REQUIREMENT: Give every line of the data again, exactly.

COLLECTED DATA:
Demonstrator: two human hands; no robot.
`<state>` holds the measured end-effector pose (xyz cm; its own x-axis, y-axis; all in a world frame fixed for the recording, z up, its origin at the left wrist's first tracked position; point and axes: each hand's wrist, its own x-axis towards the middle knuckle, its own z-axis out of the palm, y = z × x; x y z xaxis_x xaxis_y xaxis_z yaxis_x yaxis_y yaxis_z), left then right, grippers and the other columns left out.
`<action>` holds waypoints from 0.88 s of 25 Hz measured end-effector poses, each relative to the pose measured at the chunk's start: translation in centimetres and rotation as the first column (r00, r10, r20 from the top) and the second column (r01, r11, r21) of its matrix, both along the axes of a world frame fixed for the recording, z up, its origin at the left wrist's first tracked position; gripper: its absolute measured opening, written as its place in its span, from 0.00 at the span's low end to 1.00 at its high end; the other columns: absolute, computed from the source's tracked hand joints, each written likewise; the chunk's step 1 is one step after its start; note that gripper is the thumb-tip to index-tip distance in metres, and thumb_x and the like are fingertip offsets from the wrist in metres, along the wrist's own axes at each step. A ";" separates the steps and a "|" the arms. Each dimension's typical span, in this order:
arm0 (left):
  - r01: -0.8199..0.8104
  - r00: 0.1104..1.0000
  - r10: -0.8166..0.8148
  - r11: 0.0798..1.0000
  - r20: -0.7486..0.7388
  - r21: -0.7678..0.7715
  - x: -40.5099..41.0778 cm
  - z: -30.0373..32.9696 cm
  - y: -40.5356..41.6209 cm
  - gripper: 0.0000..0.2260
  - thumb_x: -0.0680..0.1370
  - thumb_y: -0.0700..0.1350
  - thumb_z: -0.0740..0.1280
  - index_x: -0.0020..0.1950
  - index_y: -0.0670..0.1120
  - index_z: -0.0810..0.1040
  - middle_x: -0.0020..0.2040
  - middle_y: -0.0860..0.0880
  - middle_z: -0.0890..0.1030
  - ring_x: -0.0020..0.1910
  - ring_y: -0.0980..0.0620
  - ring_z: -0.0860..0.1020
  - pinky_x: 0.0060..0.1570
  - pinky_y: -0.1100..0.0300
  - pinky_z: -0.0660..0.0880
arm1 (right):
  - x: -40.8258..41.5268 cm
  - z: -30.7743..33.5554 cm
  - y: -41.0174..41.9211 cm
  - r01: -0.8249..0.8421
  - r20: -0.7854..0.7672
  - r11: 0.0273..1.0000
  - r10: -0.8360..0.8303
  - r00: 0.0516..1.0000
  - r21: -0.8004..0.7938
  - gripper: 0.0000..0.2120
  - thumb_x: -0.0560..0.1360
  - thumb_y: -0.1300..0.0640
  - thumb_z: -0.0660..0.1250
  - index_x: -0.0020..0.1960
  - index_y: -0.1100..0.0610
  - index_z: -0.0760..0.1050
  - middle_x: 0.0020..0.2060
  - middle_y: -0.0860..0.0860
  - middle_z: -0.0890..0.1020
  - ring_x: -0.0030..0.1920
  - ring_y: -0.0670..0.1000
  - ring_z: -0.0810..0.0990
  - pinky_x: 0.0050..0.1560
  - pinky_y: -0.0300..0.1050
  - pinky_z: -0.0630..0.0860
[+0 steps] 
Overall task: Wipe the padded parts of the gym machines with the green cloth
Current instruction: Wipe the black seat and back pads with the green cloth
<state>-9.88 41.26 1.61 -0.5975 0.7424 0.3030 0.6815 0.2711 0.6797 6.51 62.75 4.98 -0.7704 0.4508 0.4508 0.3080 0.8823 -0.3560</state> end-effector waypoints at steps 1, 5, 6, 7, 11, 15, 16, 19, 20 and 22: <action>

SOLUTION TO THE PROBLEM:
Demonstrator: two human hands; no robot.
`<state>` holds the measured end-effector pose (xyz cm; its own x-axis, y-axis; all in a world frame fixed for the recording, z up, its origin at the left wrist's first tracked position; point and axes: each hand's wrist, its own x-axis towards the middle knuckle, its own z-axis out of the palm, y = z × x; x y z xaxis_x xaxis_y xaxis_z yaxis_x yaxis_y yaxis_z), left then right, grippers and the other columns left out.
`<action>` holds waypoints from 0.88 s of 25 Hz measured end-effector poses, each relative to the pose measured at the chunk's start: translation in centimetres and rotation as the first column (r00, r10, r20 from the top) and the second column (r01, r11, r21) of its matrix, both along the axes of a world frame fixed for the recording, z up, its origin at the left wrist's first tracked position; gripper: its absolute measured opening, written as its place in its span, from 0.00 at the span's low end to 1.00 at its high end; the other columns: absolute, computed from the source's tracked hand joints, each written likewise; the chunk's step 1 is one step after its start; note that gripper is the thumb-tip to index-tip distance in metres, and thumb_x and the like are fingertip offsets from the wrist in metres, along the wrist's own axes at each step. A ";" separates the steps and a "|" the arms. Each dimension's typical span, in this order:
arm0 (left):
  - r01: -0.8199..0.8104
  - r00: 0.1104..1.0000
  - r10: -0.8166..0.8148
  - r11: 0.0798..1.0000
  - r20: -0.7486..0.7388
  - r21: -0.7678..0.7715
  - x: -40.5099..41.0778 cm
  - z: -30.0373..32.9696 cm
  - y: -40.5356..41.6209 cm
  - gripper: 0.0000..0.2260
  - thumb_x: -0.0680..0.1370
  - thumb_y: -0.0700..0.1350
  - thumb_z: -0.0740..0.1280
  - index_x: -0.0020..0.1950
  - index_y: -0.0670..0.1120
  - index_z: -0.0810..0.1040
  - middle_x: -0.0020..0.2040
  - middle_y: -0.0860..0.0880
  - middle_z: -0.0890..0.1030
  - ring_x: -0.0020..0.1910
  - ring_y: -0.0980..0.0620
  - ring_z: -0.0860..0.1020
  - pinky_x: 0.0060..0.1570
  - pinky_y: -0.1100..0.0300
  - pinky_z: -0.0660..0.0880
arm1 (right):
  - x: -40.8258..41.5268 cm
  - z: -30.7743..33.5554 cm
  - y: -41.0174..41.9211 cm
  - r01: -0.8249..0.8421
  - r20: -0.7854..0.7672
  - r11: 0.0273..1.0000
  - r10: -0.8360..0.8303
  - r00: 0.0516..1.0000
  - r21: -0.8004..0.7938
  - gripper: 0.0000..0.2120
  - thumb_x: -0.0560..0.1360
  - thumb_y: -0.1300..0.0640
  - thumb_z: -0.0660..0.1250
  - index_x: -0.0020..0.1960
  - index_y: -0.1100..0.0610
  - index_z: -0.0760..0.1050
  - middle_x: 0.0020..0.2060
  - middle_y: -0.0860..0.0860
  - middle_z: -0.0890..0.1020
  - ring_x: -0.0030..0.1920
  - ring_y: -0.0670..0.1000
  - ring_z: -0.0810..0.0990
  - pinky_x: 0.0050..0.1560
  - pinky_y: -0.0300..0.1050
  - pinky_z: -0.0630..0.0860
[+0 steps] 
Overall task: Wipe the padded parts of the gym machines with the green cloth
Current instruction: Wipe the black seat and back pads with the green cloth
<state>-9.88 41.26 1.61 -0.5975 0.7424 0.3030 0.6815 0.2711 0.6797 6.51 62.75 4.98 -0.7704 0.4508 0.4508 0.3080 0.8823 -0.3560</state> end-effector waypoints at steps 1, 5, 6, 7, 11, 15, 16, 19, 20 and 22: <action>

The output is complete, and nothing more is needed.